> Exercise requirements
Omit every picture, and retype the lines that run from the beginning of the data below through the line containing "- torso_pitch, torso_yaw", inclusive.

> Collected material
-=-=-=-=-
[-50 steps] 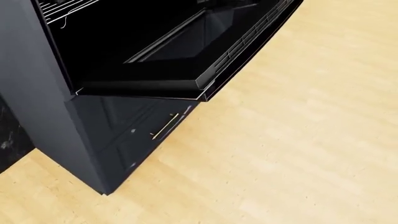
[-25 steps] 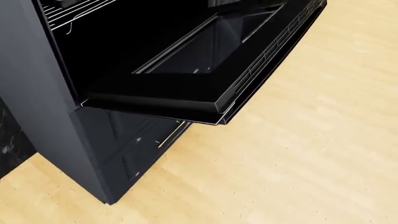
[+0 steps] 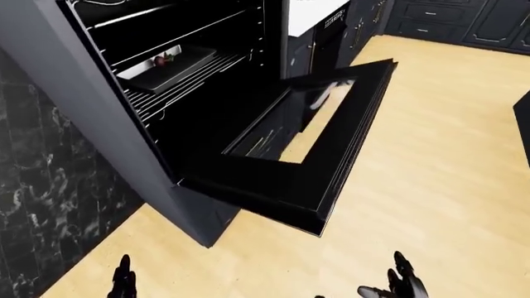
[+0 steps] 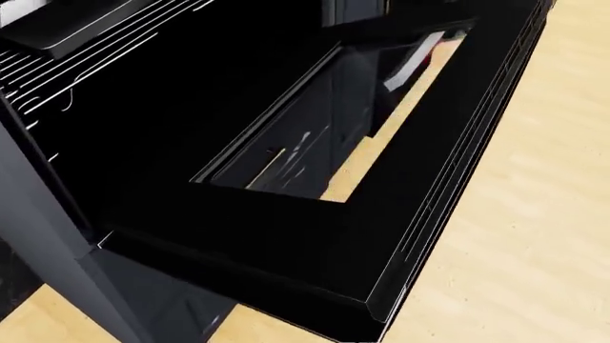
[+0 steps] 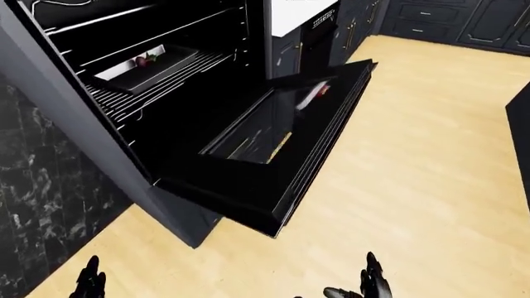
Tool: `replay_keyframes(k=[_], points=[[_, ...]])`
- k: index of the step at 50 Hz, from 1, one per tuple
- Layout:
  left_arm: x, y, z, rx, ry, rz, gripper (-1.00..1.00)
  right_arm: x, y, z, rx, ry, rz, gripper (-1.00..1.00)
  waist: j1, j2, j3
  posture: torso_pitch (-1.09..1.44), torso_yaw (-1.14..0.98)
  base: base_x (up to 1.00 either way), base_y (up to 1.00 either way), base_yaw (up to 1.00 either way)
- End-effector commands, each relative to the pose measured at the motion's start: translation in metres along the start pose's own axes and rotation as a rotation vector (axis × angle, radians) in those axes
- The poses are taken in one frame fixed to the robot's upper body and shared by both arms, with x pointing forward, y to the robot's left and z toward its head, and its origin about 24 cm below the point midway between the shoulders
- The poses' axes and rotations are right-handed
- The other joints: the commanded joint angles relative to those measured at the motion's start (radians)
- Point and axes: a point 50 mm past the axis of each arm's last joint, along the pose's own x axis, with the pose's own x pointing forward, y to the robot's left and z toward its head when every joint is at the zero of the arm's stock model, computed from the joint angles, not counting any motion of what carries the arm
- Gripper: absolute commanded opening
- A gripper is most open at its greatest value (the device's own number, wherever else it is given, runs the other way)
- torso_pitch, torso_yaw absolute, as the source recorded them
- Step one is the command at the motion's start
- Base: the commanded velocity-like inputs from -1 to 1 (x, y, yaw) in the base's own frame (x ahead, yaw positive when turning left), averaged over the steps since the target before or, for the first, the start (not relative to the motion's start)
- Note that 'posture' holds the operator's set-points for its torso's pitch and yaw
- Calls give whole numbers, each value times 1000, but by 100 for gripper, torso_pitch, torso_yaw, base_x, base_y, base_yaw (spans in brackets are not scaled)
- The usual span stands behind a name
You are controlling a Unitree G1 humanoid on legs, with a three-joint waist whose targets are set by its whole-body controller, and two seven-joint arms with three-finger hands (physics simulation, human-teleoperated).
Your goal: Close the oven door.
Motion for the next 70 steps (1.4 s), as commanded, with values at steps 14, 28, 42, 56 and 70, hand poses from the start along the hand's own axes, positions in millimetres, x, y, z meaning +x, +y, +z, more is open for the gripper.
replay_keyframes(k=[14,28,42,56,70], points=[[4,2,10,5,-62,3,100,3,-7,15,4,-76,-9,100,-61,-69,14,0,0,0,1,0],[4,3,12,10,-85,13,100,5,-11,15,-4,-49,-65,100,-53,-28,-17,0,0,0,0,0],[3,3,12,-45,-96,2,100,6,-10,13,-25,-19,-67,100,-40,-36,-30,0,0,0,0,0],[4,4,11,-36,-84,15,100,10,-9,26,129,-104,-29,100,-43,-35,-9,0,0,0,0,0],[4,4,12,-52,-90,22,100,21,1,46,175,-161,34,100,-44,-38,-5,0,0,0,0,0]])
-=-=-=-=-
> Solution for this problem
[-50 steps] 
[-25 steps] 
[+0 steps] 
[+0 steps] 
[+0 steps] 
Tool: `replay_keyframes(k=[_], points=[[_, ...]])`
- k: index of the step at 50 Hz, from 1, one per tuple
- Layout:
  left_arm: x, y, z, rx, ry, rz, gripper (-1.00..1.00)
  right_arm: x, y, z, rx, ry, rz, gripper (-1.00..1.00)
  waist: j1, j2, j3
  posture: torso_pitch (-1.09..1.44), torso_yaw (-1.14..0.98)
  base: base_x (up to 1.00 either way), base_y (up to 1.00 either way), base_yaw (up to 1.00 either way)
- End-effector commands, each relative to the pose measured at the motion's start: translation in metres along the start pose's own axes and rotation as a rotation vector (axis × angle, radians) in those axes
- The poses are taken in one frame fixed to the robot's upper body and shared by both arms, with x pointing forward, y to the robot's left and z toward its head, and its origin about 24 cm below the point midway between the shoulders
- The poses' axes and rotations are right-handed
- The other joints: the commanded joint angles relative to those measured at the motion's start (radians)
- Point and axes: a point 50 mm past the axis of each arm's last joint, along the pose's own x axis, with the pose's own x pointing forward, y to the robot's left and z toward its head when every joint is at the zero of the arm's stock model, computed from the joint angles, not counting any motion of what carries the arm
- Gripper: absolute commanded opening
- A gripper is most open at its greatest value (the device's own number, wherever else it is given, runs the other way)
- torso_pitch, torso_yaw absolute, as the source recorded them

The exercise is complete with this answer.